Half of hospitals serve food that fails to meet nutrition standards

Patients have shared pictures of the food they are served in hospitals
Patients have shared pictures of the food they are served in hospitals

Almost half of hospitals are giving patients food that fails to meet health and nutrition standards.

Children are being fed worse food in hospital than at school, it has been found.

Health campaigners say the situation is ‘diabolical’ considering how key nutrition is to aid recovery. The say that more must be done to enforce standards

Only 55 per cent of hospitals in England are ‘fully compliant’ with standards set by the British Dietetic Association, according to a review from the Department of Health. Only 54 per cent were found to be ‘fully compliant’ with the ‘ten key characteristics of good nutritional care’.

These include screening for malnourishment and ensuring that patients have choice and control over what they eat and drink.

Almost one in five patients rate hospital food as ‘poor’, a proportion that has stayed constant for five years. The proportion rating it as ‘fair’ is stuck at less than 30 per cent.
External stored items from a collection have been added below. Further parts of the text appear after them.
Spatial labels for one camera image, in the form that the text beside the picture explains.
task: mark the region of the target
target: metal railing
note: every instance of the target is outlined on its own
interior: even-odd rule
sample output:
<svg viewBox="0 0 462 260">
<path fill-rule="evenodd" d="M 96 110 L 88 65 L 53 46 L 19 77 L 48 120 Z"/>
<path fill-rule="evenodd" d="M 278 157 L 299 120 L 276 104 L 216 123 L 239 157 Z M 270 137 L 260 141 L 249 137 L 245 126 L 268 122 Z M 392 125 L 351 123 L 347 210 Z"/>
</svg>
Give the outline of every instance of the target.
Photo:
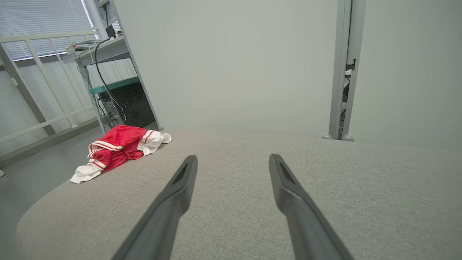
<svg viewBox="0 0 462 260">
<path fill-rule="evenodd" d="M 61 121 L 63 119 L 67 119 L 69 121 L 69 123 L 71 124 L 71 127 L 72 128 L 75 128 L 77 127 L 78 125 L 74 122 L 74 119 L 72 118 L 73 116 L 75 115 L 78 115 L 78 114 L 81 114 L 83 112 L 86 112 L 86 111 L 90 111 L 92 110 L 92 106 L 88 106 L 88 107 L 85 107 L 85 103 L 83 102 L 83 100 L 79 97 L 79 95 L 77 94 L 78 90 L 77 90 L 77 87 L 78 86 L 75 86 L 75 84 L 72 82 L 71 78 L 69 77 L 69 74 L 67 73 L 66 69 L 64 68 L 64 62 L 62 61 L 61 57 L 59 56 L 58 54 L 58 50 L 56 49 L 55 45 L 53 44 L 53 41 L 52 39 L 53 38 L 59 38 L 59 37 L 67 37 L 68 40 L 69 40 L 69 46 L 72 44 L 72 41 L 70 39 L 70 37 L 73 37 L 73 36 L 85 36 L 86 39 L 88 39 L 88 35 L 95 35 L 95 31 L 76 31 L 76 32 L 68 32 L 68 33 L 53 33 L 53 34 L 42 34 L 42 35 L 24 35 L 24 36 L 14 36 L 14 37 L 6 37 L 6 38 L 0 38 L 0 44 L 3 46 L 4 49 L 6 49 L 5 47 L 5 43 L 7 42 L 17 42 L 17 41 L 24 41 L 27 45 L 27 48 L 29 48 L 29 51 L 32 55 L 32 58 L 34 59 L 34 61 L 36 62 L 38 68 L 40 69 L 40 72 L 43 76 L 43 78 L 45 79 L 45 82 L 48 84 L 48 87 L 50 89 L 50 91 L 52 92 L 53 94 L 53 97 L 56 99 L 56 101 L 58 102 L 58 105 L 59 107 L 61 108 L 61 110 L 64 112 L 64 115 L 63 116 L 60 116 L 60 117 L 57 117 L 57 118 L 54 118 L 54 119 L 48 119 L 45 115 L 45 113 L 43 112 L 43 109 L 40 107 L 39 103 L 37 102 L 37 100 L 34 98 L 34 95 L 32 93 L 32 91 L 29 89 L 29 87 L 27 86 L 27 84 L 25 84 L 25 87 L 27 88 L 27 91 L 29 92 L 29 94 L 31 95 L 31 97 L 33 98 L 34 102 L 36 103 L 38 109 L 40 110 L 40 112 L 43 114 L 43 116 L 45 117 L 46 119 L 46 122 L 43 122 L 43 123 L 40 123 L 40 124 L 37 124 L 37 125 L 34 125 L 32 127 L 29 127 L 29 128 L 26 128 L 25 130 L 22 130 L 22 131 L 19 131 L 19 132 L 16 132 L 14 134 L 11 134 L 11 135 L 8 135 L 6 137 L 3 137 L 0 139 L 0 143 L 3 143 L 3 142 L 6 142 L 6 141 L 9 141 L 9 140 L 12 140 L 18 136 L 21 136 L 21 135 L 24 135 L 24 134 L 27 134 L 29 132 L 32 132 L 34 130 L 37 130 L 37 129 L 40 129 L 44 126 L 47 126 L 47 125 L 50 125 L 50 124 L 53 124 L 53 123 L 56 123 L 58 121 Z M 79 99 L 79 102 L 81 103 L 82 105 L 82 109 L 79 109 L 79 110 L 76 110 L 76 111 L 71 111 L 69 109 L 69 107 L 66 105 L 66 101 L 65 100 L 62 100 L 59 98 L 58 95 L 56 95 L 57 93 L 57 86 L 54 84 L 54 81 L 52 80 L 52 76 L 51 74 L 46 70 L 46 68 L 44 67 L 42 61 L 40 60 L 37 52 L 35 51 L 34 49 L 34 46 L 32 45 L 32 41 L 31 40 L 36 40 L 36 39 L 48 39 L 51 43 L 51 46 L 53 47 L 53 50 L 58 58 L 58 61 L 59 63 L 61 64 L 61 67 L 62 69 L 64 70 L 64 73 L 66 74 L 66 77 L 67 77 L 67 80 L 69 80 L 69 83 L 71 84 L 72 86 L 72 89 L 74 90 L 77 98 Z M 8 56 L 8 59 L 10 59 L 10 61 L 12 62 L 12 64 L 14 65 L 15 69 L 17 70 L 17 72 L 21 75 L 20 71 L 18 70 L 18 67 L 16 66 L 16 64 L 14 63 L 11 55 L 8 53 L 7 51 L 7 56 Z M 21 118 L 20 114 L 18 113 L 18 111 L 14 108 L 13 104 L 11 103 L 10 99 L 7 97 L 6 93 L 3 91 L 3 89 L 1 89 L 0 87 L 0 91 L 2 92 L 2 94 L 5 96 L 6 100 L 8 101 L 8 103 L 11 105 L 11 107 L 13 108 L 13 111 L 15 112 L 15 114 L 18 116 L 18 118 L 21 120 L 21 122 L 23 123 L 24 127 L 27 127 L 25 121 L 23 118 Z"/>
</svg>

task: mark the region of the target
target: white partition panel
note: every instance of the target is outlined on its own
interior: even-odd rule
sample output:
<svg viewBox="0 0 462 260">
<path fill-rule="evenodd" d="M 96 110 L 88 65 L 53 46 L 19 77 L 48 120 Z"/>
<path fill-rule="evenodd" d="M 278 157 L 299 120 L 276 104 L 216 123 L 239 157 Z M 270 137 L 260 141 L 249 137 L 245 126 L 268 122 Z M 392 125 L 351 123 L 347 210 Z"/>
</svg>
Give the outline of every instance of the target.
<svg viewBox="0 0 462 260">
<path fill-rule="evenodd" d="M 462 149 L 462 1 L 368 1 L 349 135 Z"/>
<path fill-rule="evenodd" d="M 166 130 L 327 134 L 337 1 L 113 2 Z"/>
</svg>

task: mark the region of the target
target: gray fabric surface
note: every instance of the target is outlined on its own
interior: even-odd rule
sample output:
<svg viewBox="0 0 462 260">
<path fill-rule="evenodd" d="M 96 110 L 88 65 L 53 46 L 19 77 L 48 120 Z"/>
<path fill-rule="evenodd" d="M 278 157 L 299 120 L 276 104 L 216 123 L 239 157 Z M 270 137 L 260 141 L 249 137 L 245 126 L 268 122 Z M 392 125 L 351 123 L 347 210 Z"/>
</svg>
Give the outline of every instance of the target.
<svg viewBox="0 0 462 260">
<path fill-rule="evenodd" d="M 110 259 L 196 154 L 195 190 L 172 259 L 293 259 L 268 172 L 270 153 L 278 153 L 355 259 L 462 259 L 461 154 L 284 133 L 171 134 L 152 155 L 43 197 L 18 224 L 19 250 L 28 259 Z"/>
</svg>

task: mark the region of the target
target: red and white garment
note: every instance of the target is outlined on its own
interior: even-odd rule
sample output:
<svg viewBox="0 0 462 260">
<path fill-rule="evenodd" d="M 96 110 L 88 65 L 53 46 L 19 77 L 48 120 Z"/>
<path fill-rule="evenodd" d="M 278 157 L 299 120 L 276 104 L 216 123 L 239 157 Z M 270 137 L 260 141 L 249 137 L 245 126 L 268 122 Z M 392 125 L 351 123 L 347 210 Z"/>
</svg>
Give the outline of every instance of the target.
<svg viewBox="0 0 462 260">
<path fill-rule="evenodd" d="M 103 138 L 88 146 L 88 163 L 79 166 L 71 178 L 73 183 L 81 183 L 112 170 L 128 160 L 155 152 L 160 144 L 171 142 L 170 134 L 146 130 L 139 127 L 118 125 Z"/>
</svg>

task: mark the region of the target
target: gray floor
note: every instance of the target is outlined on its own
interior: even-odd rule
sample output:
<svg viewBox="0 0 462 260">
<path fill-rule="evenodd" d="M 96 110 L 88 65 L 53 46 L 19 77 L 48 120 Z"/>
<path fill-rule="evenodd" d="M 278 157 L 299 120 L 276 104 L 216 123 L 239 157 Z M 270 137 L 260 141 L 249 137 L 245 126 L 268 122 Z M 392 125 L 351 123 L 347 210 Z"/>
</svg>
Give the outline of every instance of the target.
<svg viewBox="0 0 462 260">
<path fill-rule="evenodd" d="M 155 123 L 146 129 L 157 129 Z M 88 162 L 88 144 L 103 136 L 99 127 L 3 169 L 0 178 L 1 259 L 21 259 L 14 240 L 21 216 L 41 197 L 69 180 Z"/>
</svg>
However, there was a slight improvement in numbers of those who like the food with around 60 per cent rating it ‘good’ or ‘very good’, marginally up over the past two years.

The review was to assess whether hospitals are complying with what are supposed to be legally binding food standards put in place after an inquiry in 2014, the Mail reports.

The report’s foreword, signed off by health minister Philip Dunne, says: “We are pleased to see that good headway has been made on adopting the standards, but more importantly, that they have been associated with a measurable improvement in food quality and patient experience.”

One in five rate hospital food as ‘poor’
One in five rate hospital food as ‘poor’

But Katherine Button, of the Campaign for Better Hospital Food, told the Mail: “The situation in hospital food standards is diabolical. When the hospital food standards were brought in two years ago, we were promised that these were legally binding. With half of hospitals still not meeting even the basic standards, we can now see that this is demonstrably not the case.

“This means sick children in hospital wards are not getting the same quality of food that they are legally required to be fed at school when they are well.

“Enough is enough – we need equal legal protections for hospital food, like the protections that exist for food in schools and prisons.”

Katharine Jenner, of Consensus Action On Salt And Health, said: “This is yet more evidence that voluntary measures don’t work, even when they’re dressed up as ‘legally binding’ in NHS standard contracts for hospitals.

“We need mandatory standards with rigorous monitoring, reporting and meaningful sanctions for non-compliance.”

Past studies have suggested that food served to hospital patients is so sub-standard that some suffer from thirst and malnutrition.